Riot police in front of the aquarium construction site in Usce Park, Belgrade, February 17, 2026. Photo: EPA/ANDREJ CUKIC.
Student protest groups from three Belgrade University faculties said on their Instagram accounts that dozens of fellow students were arrested late Tuesday at a demonstration in a park in the Serbian capital, mostly on their way home after it had ended.
“The police are chasing and arresting [protesters] … They are everywhere. On the side streets, around the university and student dormitories,” said a post by Students in Blockade, one of the main Instagram accounts for student protesters.
Videos published on social media showed police in full riot gear chasing people through the park and arresting them. Serbia’s Interior Ministry has yet to confirm how many were held.
The park protest was triggered by two events: violence at an earlier demonstration this week in Serbia’s second city, Novi Sad, and the construction of a new aquarium by the authorities in Belgrade which has seen parkland fenced off.
On Monday, protesters gathered outside the Serbian National Theatre in Novi Sad, where an event was being held to mark the 200th anniversary of Serbia’s cultural and literary institution Matica Srpska, attended by government and ruling party officials.
Amid a heavy police presence, supporters of the ruling Serbian Progressive Party faced off against protesters near the venue. A group of hooded men then rushed at the protesters and started assaulting them, it was alleged.
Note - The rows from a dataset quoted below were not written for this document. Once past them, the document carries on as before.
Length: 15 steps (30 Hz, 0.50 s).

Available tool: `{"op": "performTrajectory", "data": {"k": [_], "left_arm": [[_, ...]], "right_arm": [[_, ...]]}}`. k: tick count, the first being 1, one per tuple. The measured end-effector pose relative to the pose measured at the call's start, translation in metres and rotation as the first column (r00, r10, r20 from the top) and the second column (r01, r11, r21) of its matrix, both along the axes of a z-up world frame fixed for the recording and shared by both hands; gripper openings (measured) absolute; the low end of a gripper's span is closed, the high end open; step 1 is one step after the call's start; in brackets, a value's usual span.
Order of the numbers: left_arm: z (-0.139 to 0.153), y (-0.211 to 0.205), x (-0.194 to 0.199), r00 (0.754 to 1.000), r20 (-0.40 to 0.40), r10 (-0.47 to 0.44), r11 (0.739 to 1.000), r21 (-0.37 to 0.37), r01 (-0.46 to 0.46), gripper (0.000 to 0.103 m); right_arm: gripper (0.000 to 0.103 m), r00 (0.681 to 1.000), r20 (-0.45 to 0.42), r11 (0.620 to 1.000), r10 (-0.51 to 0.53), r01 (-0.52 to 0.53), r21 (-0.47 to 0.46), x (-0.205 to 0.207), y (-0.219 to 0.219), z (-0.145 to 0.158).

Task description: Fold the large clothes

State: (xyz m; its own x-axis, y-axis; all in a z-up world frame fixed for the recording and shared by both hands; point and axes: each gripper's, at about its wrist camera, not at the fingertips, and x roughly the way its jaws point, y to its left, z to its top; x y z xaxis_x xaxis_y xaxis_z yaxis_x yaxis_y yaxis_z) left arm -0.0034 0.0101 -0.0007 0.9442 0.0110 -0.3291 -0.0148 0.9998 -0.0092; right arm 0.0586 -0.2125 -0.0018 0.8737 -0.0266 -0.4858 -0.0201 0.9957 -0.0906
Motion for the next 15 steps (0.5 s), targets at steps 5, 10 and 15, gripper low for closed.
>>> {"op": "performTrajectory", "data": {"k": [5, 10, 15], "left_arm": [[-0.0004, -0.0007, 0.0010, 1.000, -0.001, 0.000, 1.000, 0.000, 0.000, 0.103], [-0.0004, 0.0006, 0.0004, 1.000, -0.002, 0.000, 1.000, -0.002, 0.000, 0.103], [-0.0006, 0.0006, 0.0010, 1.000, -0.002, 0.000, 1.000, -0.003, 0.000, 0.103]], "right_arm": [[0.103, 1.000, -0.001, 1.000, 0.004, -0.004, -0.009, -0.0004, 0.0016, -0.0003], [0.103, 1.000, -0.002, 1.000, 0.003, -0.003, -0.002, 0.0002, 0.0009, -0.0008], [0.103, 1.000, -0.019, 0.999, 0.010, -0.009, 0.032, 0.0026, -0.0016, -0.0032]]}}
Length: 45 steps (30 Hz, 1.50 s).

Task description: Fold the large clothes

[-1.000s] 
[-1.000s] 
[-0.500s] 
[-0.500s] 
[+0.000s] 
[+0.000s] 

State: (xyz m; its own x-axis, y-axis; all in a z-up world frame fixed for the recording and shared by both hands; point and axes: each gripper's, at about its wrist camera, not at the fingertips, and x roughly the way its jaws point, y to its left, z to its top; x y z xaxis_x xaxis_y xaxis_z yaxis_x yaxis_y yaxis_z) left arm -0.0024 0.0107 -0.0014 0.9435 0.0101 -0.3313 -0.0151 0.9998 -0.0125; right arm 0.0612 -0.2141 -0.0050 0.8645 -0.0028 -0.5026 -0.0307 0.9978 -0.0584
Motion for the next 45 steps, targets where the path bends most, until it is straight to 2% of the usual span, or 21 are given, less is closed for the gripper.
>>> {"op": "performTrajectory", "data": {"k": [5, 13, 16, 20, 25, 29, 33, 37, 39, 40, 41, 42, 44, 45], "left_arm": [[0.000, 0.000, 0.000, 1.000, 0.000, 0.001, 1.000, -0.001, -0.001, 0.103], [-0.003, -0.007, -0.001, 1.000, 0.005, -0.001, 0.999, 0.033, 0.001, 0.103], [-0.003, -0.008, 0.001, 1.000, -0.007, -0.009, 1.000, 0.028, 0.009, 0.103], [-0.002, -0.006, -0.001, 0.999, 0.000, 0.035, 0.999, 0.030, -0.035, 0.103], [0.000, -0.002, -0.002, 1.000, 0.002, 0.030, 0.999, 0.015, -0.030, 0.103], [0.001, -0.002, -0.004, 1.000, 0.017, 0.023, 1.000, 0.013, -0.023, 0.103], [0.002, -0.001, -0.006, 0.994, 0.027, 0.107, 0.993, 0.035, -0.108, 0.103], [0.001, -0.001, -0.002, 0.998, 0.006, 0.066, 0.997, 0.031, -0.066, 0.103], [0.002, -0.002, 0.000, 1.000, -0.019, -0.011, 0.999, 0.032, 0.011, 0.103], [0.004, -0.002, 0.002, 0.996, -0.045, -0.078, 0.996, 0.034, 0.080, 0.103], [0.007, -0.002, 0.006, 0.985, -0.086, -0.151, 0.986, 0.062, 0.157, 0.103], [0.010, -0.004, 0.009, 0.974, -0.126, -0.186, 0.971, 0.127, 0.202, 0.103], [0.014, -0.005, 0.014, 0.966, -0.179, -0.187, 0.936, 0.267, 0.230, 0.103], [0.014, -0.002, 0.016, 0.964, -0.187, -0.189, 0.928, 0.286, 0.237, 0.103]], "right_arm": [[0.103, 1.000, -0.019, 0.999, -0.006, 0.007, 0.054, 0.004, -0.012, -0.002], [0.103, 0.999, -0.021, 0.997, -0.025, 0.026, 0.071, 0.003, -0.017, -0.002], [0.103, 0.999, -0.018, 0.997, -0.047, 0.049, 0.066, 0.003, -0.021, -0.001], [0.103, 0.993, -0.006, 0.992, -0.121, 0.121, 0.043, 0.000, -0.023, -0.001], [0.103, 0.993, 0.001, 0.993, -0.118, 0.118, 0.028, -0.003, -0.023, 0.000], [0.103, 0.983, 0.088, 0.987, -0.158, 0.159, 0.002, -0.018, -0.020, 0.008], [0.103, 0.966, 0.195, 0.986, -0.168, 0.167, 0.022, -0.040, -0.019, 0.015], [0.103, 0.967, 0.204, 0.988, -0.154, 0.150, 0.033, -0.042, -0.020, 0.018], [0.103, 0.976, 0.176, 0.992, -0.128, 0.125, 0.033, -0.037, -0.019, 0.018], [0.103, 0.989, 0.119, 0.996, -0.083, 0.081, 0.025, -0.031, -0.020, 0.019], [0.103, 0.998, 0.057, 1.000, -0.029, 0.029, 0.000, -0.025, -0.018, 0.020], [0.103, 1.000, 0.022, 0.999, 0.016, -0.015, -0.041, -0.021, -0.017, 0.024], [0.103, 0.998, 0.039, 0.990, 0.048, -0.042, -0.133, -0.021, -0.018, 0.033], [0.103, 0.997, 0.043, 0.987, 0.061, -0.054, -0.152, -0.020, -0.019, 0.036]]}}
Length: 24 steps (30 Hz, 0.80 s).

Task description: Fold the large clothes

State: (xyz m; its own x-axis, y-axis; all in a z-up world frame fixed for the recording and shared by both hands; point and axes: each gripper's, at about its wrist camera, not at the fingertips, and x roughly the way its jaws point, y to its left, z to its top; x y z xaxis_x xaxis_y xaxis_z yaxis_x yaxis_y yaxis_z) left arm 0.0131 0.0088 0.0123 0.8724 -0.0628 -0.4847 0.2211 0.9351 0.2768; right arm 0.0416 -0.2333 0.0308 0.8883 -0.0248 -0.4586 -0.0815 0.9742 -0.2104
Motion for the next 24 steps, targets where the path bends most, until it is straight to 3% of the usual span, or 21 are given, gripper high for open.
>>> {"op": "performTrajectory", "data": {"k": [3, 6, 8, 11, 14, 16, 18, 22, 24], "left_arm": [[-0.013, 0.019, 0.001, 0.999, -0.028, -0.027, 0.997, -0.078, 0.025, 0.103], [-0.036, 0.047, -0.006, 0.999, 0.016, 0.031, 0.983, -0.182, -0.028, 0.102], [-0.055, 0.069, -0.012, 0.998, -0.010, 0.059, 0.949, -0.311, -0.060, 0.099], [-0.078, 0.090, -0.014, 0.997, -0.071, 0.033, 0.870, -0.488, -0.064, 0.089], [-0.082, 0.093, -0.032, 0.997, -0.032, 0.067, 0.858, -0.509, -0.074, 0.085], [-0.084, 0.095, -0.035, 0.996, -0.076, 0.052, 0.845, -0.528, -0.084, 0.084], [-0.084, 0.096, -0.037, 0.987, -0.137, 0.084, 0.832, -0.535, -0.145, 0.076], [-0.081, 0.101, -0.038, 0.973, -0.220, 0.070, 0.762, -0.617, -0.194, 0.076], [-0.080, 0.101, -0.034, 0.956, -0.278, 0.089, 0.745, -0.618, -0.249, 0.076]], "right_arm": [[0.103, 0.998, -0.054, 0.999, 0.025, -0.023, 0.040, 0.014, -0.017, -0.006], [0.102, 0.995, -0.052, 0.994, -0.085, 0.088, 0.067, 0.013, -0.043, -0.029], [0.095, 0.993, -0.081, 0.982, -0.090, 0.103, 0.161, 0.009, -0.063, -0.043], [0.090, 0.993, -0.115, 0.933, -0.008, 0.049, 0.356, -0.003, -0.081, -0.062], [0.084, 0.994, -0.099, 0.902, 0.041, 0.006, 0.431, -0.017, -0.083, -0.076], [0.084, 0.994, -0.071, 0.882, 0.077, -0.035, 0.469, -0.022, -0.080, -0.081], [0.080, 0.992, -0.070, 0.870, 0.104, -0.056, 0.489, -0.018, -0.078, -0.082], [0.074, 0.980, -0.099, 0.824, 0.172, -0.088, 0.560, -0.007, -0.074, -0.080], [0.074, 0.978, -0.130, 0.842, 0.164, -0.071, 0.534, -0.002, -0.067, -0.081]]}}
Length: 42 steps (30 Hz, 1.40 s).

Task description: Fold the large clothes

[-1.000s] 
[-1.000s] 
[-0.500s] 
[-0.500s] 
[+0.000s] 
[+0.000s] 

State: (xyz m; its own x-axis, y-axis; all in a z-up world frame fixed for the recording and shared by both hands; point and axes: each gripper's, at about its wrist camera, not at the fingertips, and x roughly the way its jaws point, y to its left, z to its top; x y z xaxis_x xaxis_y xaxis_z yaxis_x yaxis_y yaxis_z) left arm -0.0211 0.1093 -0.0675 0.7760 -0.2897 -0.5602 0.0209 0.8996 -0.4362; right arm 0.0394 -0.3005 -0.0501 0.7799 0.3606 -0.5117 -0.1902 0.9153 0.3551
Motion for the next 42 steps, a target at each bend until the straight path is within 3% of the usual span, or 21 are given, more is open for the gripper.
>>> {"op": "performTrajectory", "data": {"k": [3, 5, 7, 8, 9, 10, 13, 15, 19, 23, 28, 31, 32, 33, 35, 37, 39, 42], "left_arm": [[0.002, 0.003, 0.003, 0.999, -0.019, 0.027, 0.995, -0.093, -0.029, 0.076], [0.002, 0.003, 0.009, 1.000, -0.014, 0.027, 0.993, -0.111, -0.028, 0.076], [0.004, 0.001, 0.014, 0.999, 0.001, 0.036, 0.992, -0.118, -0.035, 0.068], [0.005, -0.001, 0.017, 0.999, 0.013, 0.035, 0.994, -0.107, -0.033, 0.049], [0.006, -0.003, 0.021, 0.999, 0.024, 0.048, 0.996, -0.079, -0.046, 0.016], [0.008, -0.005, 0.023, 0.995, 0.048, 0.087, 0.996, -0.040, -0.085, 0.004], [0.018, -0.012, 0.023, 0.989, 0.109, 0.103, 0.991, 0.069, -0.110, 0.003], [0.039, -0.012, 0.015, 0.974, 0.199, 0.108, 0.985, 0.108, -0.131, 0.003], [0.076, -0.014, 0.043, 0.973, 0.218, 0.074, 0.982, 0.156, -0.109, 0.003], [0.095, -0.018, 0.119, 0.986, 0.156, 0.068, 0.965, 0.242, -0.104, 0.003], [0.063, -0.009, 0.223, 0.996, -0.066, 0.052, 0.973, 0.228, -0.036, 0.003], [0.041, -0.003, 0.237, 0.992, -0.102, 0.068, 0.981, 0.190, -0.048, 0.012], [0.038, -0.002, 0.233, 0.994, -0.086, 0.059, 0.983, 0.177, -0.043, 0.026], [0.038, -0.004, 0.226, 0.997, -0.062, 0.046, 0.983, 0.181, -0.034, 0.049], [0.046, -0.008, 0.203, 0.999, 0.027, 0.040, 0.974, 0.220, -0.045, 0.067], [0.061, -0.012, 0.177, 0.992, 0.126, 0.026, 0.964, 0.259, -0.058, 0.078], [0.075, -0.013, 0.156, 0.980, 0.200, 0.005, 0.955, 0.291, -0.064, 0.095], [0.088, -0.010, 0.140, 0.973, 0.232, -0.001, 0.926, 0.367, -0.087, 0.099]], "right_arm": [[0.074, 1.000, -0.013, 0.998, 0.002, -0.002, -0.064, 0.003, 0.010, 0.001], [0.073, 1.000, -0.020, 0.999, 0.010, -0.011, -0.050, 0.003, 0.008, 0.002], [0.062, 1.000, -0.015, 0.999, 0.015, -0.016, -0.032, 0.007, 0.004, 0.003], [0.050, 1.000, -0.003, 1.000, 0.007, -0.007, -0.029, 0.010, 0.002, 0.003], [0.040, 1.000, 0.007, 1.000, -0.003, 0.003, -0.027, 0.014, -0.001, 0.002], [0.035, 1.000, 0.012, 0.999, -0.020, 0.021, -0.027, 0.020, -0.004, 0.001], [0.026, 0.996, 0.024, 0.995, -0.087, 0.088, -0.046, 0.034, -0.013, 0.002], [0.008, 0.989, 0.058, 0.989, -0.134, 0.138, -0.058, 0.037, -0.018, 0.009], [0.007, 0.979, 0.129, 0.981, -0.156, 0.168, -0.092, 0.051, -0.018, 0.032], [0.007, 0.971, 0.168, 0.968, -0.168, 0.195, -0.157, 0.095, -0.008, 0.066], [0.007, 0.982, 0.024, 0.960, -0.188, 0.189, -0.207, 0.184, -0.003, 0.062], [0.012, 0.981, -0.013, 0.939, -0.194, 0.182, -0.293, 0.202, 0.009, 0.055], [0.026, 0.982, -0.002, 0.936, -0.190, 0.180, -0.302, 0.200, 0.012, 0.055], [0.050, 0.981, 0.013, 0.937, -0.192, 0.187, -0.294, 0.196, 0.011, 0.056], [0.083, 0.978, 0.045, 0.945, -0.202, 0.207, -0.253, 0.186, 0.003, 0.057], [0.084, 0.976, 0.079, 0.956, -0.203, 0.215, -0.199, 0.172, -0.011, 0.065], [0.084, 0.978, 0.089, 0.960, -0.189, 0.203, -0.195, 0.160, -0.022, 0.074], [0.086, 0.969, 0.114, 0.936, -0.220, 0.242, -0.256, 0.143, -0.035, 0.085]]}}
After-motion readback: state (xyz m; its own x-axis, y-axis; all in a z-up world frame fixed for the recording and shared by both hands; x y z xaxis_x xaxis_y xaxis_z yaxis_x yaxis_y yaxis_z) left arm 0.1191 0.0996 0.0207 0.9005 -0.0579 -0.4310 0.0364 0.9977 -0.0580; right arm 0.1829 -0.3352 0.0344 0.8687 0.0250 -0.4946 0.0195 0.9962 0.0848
On Tuesday evening, speaking to pro-government Pink TV, President Aleksandar Vucic appeared to justify the attack.
“When they [protesters] arrived, they were surprised that there were many more people who wanted to enter the Serbian National Theatre [and join the official event]. Then they attacked them, and some people didn’t want to run away. Then they [government supporters] slapped them … You think you can beat someone up every day – and no one will react?” Vucic asked.
Tuesday’s protest was held in Usce Park, one of the biggest in Belgrade, because part of the park has been fenced off for the construction of a new aquarium, one of several new projects planned to be built for the start of the authorities’ controversial Expo 2027 mega-project.
Both the protests were also part of ongoing demonstrations sparked by an infrastructure collapse at Novi Sad railway station in November 2024, which left 16 people dead and raised allegations of official corruption and negligence.
There were also two other demonstrations in Serbia at the weekend. On Sunday, Serbian Statehood Day, on the anniversary of a similar protest in 2025, people gathered at a student-led rally in Kragujevac and in nearby Orasac.
On Saturday, a protest was also held in Valjevo to highlight victims of police attacks on protesters in the town on August 14, 2025, and the police use of force to suppress protests in other places in Serbia.
Since the ongoing protests began in 2024, there have been repeated incidents of masked men attacking demonstrators.